**Task goal**
Of the lines below, write out exactly those from the line with "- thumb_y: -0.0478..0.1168" through the line with "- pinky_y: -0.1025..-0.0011", both included, and skip the rest.

(Stored data begins)

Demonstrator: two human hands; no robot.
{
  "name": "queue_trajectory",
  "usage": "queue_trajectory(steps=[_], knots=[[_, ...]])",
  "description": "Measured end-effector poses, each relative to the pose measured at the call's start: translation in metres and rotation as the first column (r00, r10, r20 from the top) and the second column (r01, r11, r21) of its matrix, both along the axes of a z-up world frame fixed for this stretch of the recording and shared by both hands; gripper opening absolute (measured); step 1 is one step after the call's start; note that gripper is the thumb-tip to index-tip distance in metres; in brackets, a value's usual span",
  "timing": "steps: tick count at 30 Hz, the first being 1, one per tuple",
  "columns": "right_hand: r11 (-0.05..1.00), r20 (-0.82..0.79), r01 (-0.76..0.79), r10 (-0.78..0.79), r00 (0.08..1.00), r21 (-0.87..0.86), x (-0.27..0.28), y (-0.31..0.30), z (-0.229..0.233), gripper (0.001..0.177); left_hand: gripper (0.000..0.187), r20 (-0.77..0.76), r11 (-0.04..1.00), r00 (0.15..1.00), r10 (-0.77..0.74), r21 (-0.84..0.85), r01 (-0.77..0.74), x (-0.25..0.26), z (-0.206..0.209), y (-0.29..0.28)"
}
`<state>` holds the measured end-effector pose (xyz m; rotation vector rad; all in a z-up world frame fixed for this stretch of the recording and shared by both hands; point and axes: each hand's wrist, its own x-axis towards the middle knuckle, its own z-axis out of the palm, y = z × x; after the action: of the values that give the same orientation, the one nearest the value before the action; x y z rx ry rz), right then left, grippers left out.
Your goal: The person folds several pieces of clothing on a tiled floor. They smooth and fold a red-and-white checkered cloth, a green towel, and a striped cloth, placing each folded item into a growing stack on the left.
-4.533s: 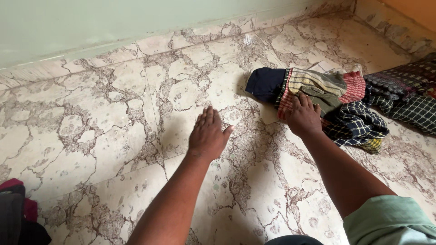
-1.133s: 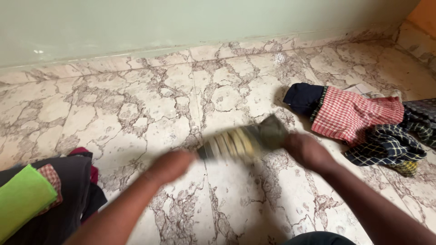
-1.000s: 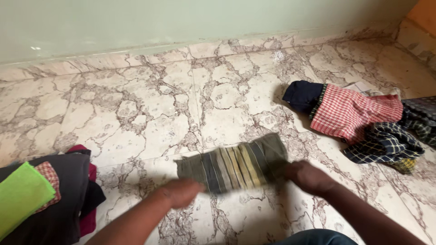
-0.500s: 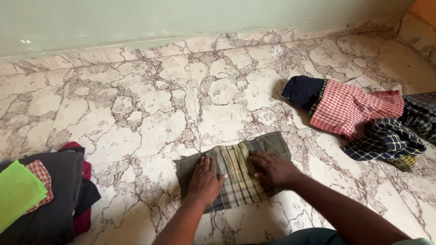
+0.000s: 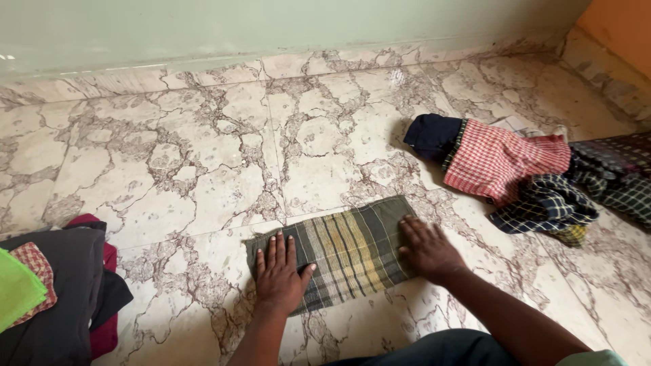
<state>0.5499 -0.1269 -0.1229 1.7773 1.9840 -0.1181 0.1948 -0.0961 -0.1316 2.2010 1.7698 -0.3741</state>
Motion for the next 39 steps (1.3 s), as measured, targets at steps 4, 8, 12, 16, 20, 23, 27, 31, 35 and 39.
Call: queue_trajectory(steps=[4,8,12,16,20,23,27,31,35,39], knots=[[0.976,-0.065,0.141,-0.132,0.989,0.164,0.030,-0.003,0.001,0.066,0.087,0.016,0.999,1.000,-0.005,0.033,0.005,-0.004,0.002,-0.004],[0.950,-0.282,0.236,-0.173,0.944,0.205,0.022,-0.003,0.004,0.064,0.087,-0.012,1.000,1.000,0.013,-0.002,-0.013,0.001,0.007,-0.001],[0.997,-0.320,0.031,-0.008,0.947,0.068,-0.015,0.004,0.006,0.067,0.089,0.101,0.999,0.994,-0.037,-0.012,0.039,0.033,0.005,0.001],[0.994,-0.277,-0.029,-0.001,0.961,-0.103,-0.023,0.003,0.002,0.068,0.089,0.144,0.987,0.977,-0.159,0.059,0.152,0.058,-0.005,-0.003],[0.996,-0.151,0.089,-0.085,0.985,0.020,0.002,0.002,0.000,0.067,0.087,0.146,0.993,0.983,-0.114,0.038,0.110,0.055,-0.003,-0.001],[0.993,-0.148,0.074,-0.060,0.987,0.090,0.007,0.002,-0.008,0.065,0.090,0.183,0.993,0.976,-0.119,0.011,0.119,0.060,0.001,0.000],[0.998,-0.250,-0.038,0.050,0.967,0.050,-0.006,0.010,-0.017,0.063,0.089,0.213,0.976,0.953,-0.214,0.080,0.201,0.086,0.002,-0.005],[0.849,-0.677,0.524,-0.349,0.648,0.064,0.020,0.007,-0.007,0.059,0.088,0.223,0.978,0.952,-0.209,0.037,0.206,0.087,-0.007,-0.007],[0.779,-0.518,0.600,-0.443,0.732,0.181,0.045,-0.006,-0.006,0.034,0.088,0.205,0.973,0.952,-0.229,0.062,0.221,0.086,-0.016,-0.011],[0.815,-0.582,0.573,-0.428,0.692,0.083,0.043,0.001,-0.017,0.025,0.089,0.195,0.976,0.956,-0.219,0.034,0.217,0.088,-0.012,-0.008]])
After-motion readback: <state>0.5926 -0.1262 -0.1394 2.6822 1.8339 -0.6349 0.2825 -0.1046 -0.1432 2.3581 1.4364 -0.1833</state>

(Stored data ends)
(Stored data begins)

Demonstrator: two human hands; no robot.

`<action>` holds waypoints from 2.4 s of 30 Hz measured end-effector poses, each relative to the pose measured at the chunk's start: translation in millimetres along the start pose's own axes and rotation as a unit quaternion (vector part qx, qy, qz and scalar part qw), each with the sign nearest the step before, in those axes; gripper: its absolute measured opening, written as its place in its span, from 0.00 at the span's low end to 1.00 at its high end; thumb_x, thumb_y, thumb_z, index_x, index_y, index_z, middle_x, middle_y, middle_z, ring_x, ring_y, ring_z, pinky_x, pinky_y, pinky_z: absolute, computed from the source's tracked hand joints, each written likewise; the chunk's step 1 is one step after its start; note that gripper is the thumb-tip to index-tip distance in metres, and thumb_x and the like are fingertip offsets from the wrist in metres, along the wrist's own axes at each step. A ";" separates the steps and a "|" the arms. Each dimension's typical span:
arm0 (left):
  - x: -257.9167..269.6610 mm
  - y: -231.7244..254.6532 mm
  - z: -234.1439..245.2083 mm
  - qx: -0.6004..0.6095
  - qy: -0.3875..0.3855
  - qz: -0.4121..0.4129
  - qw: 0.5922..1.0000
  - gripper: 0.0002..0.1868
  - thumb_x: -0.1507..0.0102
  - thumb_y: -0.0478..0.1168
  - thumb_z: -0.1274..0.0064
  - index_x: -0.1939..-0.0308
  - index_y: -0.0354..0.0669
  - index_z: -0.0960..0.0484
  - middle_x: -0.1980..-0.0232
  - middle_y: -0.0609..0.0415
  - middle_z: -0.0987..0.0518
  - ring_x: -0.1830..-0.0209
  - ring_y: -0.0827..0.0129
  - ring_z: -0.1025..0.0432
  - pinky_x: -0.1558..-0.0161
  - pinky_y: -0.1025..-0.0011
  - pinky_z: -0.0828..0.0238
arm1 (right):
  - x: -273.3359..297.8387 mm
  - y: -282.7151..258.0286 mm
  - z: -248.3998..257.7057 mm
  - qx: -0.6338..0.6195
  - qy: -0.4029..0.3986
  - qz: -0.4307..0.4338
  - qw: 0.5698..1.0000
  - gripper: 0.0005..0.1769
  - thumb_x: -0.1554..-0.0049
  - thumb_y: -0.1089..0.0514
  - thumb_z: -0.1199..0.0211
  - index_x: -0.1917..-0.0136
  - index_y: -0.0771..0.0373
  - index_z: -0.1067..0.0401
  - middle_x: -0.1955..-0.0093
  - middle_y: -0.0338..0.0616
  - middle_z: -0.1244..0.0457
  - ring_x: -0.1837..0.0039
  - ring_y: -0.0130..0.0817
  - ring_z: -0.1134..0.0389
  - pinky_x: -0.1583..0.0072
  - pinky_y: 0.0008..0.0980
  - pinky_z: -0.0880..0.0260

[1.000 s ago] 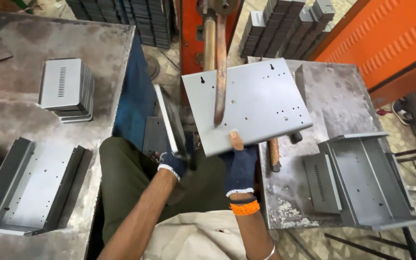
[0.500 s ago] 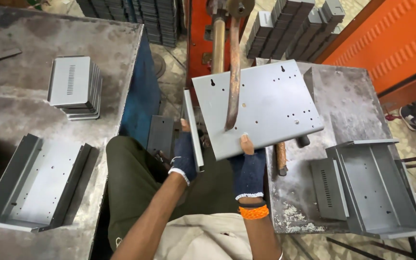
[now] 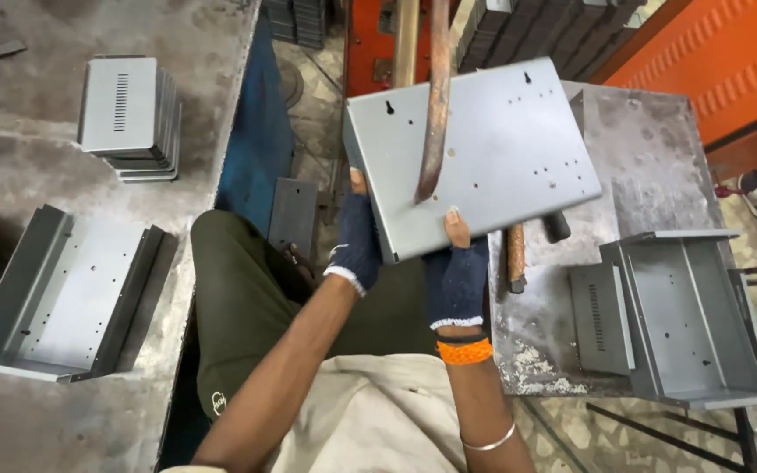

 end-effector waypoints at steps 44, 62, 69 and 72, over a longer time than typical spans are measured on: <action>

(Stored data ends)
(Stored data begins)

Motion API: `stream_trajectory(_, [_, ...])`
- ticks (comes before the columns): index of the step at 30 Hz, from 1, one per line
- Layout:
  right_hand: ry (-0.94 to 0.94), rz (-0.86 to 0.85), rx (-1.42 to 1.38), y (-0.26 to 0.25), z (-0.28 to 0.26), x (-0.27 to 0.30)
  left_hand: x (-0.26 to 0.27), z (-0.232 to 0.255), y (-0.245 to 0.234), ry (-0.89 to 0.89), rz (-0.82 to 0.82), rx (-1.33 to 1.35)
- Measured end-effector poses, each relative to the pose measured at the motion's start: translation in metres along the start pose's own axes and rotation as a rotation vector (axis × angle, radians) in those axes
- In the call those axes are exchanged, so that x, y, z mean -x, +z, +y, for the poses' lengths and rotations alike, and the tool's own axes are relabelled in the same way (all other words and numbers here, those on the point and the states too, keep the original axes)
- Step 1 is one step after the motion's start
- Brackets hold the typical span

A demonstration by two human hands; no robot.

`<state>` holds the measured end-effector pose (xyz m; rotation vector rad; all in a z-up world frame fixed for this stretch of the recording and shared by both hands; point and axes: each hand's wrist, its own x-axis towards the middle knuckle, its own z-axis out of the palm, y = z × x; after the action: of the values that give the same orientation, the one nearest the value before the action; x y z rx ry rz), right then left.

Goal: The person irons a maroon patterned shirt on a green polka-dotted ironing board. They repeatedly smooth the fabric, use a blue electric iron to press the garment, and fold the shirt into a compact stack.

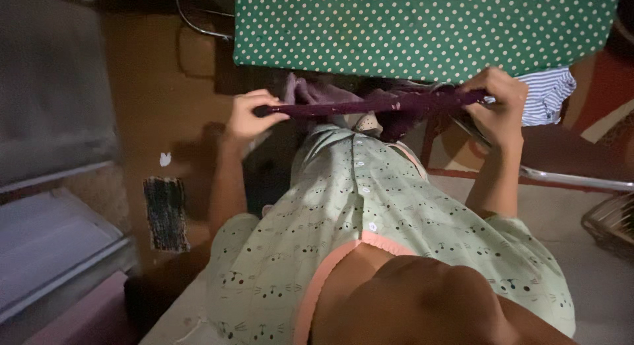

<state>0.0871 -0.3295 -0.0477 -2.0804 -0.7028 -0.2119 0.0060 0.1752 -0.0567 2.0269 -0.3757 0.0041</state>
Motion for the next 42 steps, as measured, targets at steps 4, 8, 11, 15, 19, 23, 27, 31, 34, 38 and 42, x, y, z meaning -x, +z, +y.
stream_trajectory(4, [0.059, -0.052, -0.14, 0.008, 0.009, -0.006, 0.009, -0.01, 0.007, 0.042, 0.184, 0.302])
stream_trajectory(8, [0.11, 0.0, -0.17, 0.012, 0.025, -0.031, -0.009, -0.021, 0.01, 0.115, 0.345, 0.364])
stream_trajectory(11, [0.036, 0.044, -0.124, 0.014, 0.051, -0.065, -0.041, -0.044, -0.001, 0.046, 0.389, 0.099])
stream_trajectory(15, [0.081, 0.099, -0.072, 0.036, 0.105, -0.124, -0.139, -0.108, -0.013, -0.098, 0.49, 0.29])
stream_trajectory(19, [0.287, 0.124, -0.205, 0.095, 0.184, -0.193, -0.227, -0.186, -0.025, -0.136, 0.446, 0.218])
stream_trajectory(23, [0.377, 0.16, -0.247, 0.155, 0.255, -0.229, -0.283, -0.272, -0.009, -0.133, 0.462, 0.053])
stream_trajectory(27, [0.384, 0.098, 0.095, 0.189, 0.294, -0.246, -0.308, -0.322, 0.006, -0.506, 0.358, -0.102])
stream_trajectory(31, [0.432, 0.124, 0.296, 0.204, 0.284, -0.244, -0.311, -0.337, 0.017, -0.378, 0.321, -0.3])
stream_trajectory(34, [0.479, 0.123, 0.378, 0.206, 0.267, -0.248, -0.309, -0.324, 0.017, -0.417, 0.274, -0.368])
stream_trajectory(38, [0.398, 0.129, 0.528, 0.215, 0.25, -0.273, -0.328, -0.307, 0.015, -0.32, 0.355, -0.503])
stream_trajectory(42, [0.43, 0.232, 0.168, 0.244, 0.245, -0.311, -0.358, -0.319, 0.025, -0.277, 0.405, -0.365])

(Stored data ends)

**Expected answer**
  - thumb_y: -0.0478..0.1168
  - thumb_z: -0.1274..0.0064
  - index_x: -0.1939..-0.0308
  - index_y: -0.0354..0.0669
  - index_z: -0.0960..0.0484
  - middle_x: -0.1980..-0.0232
  - middle_y: -0.0609..0.0415
  - middle_z: -0.0987..0.0518
  - ring_x: -0.1830..-0.0209
  - ring_y: -0.0827..0.0129
  - ring_z: -0.1025..0.0432
  - pinky_x: -0.1558..-0.0161
  - pinky_y: -0.1025..-0.0011

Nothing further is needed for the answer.